Your assignment: All of the data is to be written out again exactly, without the pictures.

Recorded data:
····················
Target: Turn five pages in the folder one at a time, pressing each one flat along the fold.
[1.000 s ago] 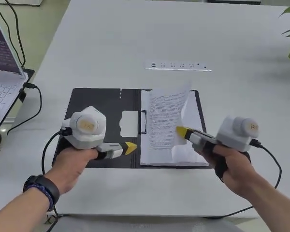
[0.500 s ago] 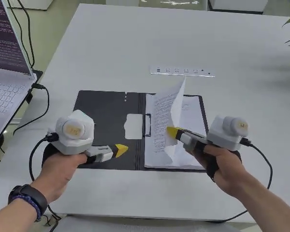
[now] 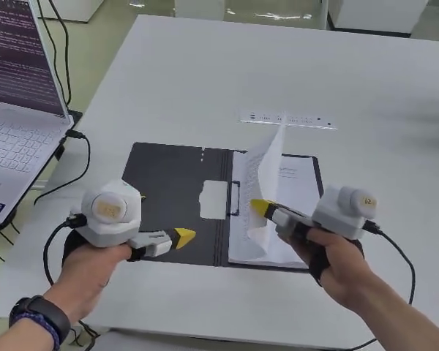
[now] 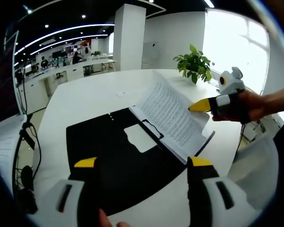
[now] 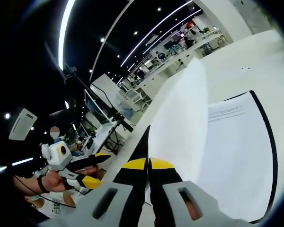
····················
Reply to the exercise:
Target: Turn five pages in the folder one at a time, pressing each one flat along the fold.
[1.000 s ago] 
[0.500 s ago] 
[now] 
[now] 
[now] 

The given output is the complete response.